How exactly does autophagy cause MPR up-regulation? Our data showing colocalization of MPR with LC3 punctae representing autophagosomes suggest a direct role of autophagosomes in MPR redistribution. Our results demonstrated that radiation- or chemotherapy-induced MPR redistribution was dependent on clathrin, which represent a major mechanism of MPR transfer between the cell surface and cytosol [49], and was implicated in the formation of autophagosome precursors and ATG16L1-positive phagophore precursors [50, 51].
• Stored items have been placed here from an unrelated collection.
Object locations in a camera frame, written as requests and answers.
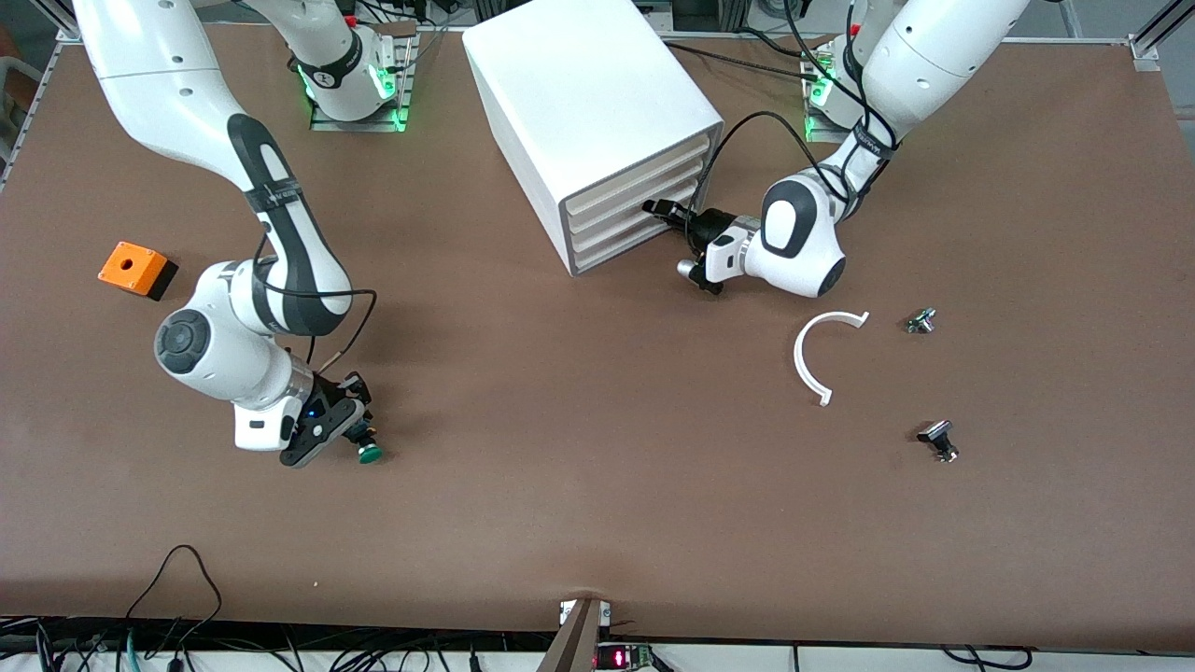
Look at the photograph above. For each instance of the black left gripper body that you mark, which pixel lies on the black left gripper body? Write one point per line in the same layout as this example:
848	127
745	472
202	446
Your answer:
711	225

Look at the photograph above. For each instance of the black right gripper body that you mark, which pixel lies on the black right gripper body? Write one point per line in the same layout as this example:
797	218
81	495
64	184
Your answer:
329	391

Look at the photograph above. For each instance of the green push button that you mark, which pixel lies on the green push button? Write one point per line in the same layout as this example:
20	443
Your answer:
370	454

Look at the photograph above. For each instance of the white pull-out drawer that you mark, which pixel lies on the white pull-out drawer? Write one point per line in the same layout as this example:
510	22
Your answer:
607	230
607	189
607	252
607	210

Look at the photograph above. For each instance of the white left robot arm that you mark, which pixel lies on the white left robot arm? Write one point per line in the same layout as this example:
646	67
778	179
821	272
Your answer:
934	56

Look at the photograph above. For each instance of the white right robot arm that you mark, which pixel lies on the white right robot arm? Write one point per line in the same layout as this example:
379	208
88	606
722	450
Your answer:
215	345

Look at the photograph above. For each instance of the white drawer cabinet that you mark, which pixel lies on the white drawer cabinet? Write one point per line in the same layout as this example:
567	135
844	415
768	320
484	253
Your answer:
579	103

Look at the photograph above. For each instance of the white curved plastic arc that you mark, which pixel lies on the white curved plastic arc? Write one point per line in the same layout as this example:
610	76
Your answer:
797	357

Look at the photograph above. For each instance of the orange box with hole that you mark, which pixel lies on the orange box with hole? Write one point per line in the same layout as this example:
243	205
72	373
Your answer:
131	266

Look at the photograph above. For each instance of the device with red display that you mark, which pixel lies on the device with red display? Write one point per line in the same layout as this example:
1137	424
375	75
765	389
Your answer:
624	657

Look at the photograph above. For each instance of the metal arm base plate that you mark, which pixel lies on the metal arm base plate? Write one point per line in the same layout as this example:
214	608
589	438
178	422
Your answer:
401	93
814	131

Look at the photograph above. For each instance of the small silver green switch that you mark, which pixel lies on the small silver green switch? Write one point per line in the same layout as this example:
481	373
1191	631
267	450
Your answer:
920	321

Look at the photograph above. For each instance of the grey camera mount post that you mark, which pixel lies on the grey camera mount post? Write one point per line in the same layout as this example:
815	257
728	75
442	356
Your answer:
574	644

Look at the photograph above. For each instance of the black silver key switch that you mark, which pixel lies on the black silver key switch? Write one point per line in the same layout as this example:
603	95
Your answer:
938	439

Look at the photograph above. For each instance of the aluminium frame profile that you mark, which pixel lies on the aluminium frame profile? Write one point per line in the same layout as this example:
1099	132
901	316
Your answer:
1153	42
63	35
Our study presents a novel mechanism by which XRT may enhance antitumor effect of immunotherapy independent of any modulation of the host immune system. Radiation and chemotherapy induce cellular stress in tumor cells, which elicits a common protective response—autophagy. At the same time, autophagy redirects MPR with its ligands to the autophagosomes, as clathrin-coated vesicles or resulting from the fusion of autophagosomes with endosomes (where MPR are usually located). In both cases, low pH in autophagosomes resulted in the release of the MPR cargo. Empty MPRs are trafficking back to the surface. Since recycling of MPRs is regulated by binding to their ligands, this results in accumulation of empty receptors on the cell surface. This process not only affects normal recycling of MPR, but also makes these receptors available for binding to different ligands. GrzB released by activated CTLs is one such ligand [31]. As we demonstrated earlier in the model of chemotherapy-induced autophagy, this leads to the internalization of GrzB protease and apoptotic tumor cell death in an antigen-independent manner [27, 28]. This mechanism may play an important role in the context of relatively radioresistant tumors such as melanoma or renal cell carcinoma when suboptimal XRT alone may not cause enough cell death or when cancer immune therapy leads to generation of only suboptimal CTL responses. Whether significant clinical benefit in local control may be seen within the window of MPR up-regulation requires validation in clinical trials.